The goal is to replace the original Newmark time integrator with the PEFRL symplectic integrator, while keeping the existing GPU force computation kernels unchanged.
The modification idea is illustrated in the following figure.‌More detailed instructions are provided after the image.‌
Image

Original Time Integration Structure (Newmark)

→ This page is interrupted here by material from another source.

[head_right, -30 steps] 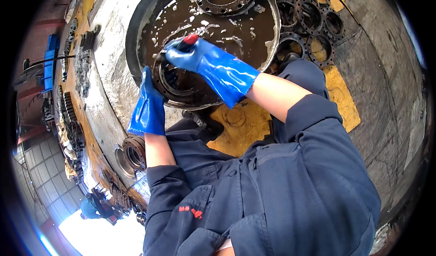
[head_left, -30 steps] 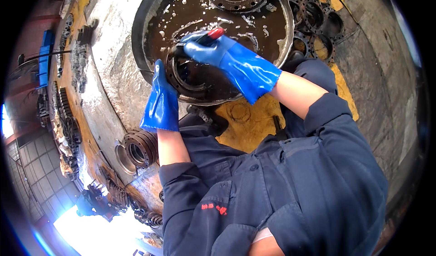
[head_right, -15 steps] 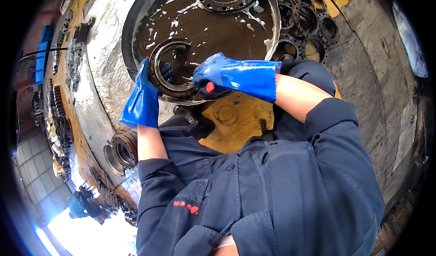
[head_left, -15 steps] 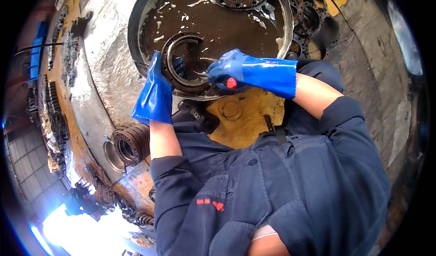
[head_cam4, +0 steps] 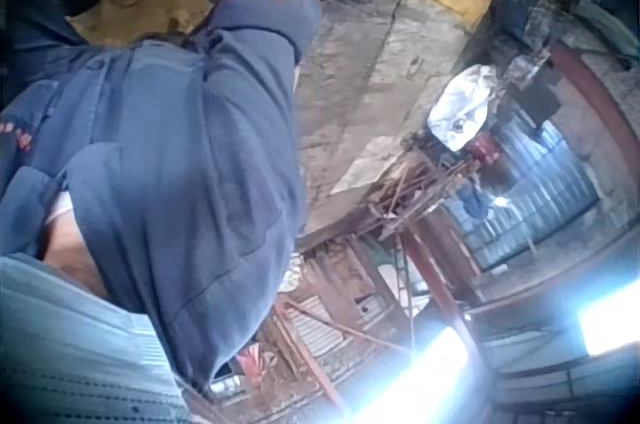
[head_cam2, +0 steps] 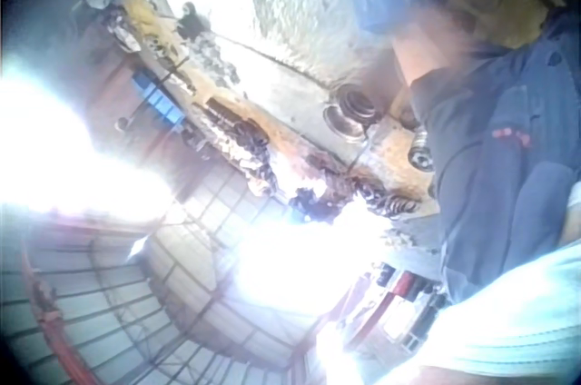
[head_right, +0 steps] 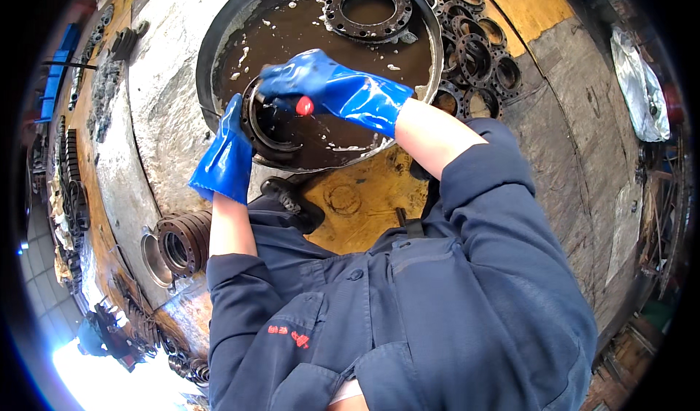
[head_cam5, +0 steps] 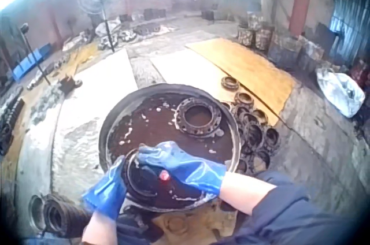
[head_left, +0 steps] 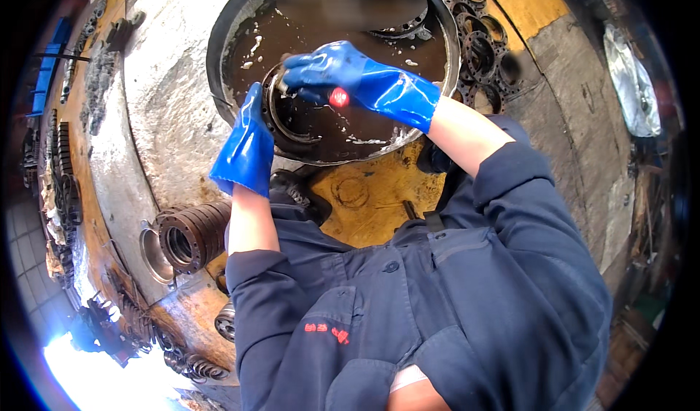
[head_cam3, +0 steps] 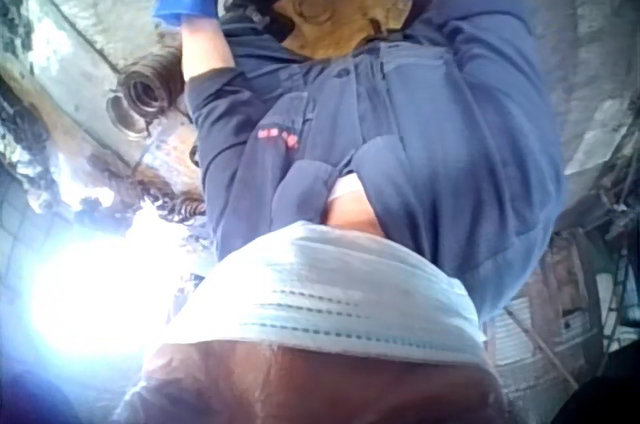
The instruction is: The person scrubs circular metal parts with a red-handled brush in a basin of dark liquid. They repeatedly dip the parts into the liquid and scrub both sides before placing them aside. The person handles multiple parts one at a time in a repetitive cleaning cycle.
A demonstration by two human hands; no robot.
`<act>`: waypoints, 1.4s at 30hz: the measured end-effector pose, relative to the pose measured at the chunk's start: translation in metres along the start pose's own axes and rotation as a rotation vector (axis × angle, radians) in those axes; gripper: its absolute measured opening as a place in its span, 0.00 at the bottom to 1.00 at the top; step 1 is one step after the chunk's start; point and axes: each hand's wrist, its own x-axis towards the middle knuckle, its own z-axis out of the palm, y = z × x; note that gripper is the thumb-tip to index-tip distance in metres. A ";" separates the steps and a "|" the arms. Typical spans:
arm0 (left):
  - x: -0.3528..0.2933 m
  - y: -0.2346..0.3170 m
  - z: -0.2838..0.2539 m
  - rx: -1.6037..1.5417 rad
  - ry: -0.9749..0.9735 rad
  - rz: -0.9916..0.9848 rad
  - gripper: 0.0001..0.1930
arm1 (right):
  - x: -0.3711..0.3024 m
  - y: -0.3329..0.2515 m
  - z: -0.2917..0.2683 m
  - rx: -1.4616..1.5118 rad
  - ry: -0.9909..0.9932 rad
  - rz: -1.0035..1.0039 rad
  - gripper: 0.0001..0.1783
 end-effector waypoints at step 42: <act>-0.016 0.014 0.006 0.127 0.081 -0.103 0.34 | -0.016 -0.045 -0.007 0.277 -0.612 0.953 0.16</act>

In the original SPECFEM3D implementation, the time stepping structure is:

do m = 1, p_level_m_loops(ilevel)

  do iphase = 1,2

    compute_forces_viscoelastic_cuda_lts
    lts_boundary_contribution_cuda
    compute_stacey_viscoelastic_GPU
    compute_add_sources_viscoelastic_GPU
    assemble_MPI_vector_async_sendrecv_lts

  end do

  lts_newmark_update   ! A → V(half) → D

end do

In this structure:

  • The force evaluation is performed twice (iphase = 1,2)
  • Then the Newmark time integration updates velocity and displacement.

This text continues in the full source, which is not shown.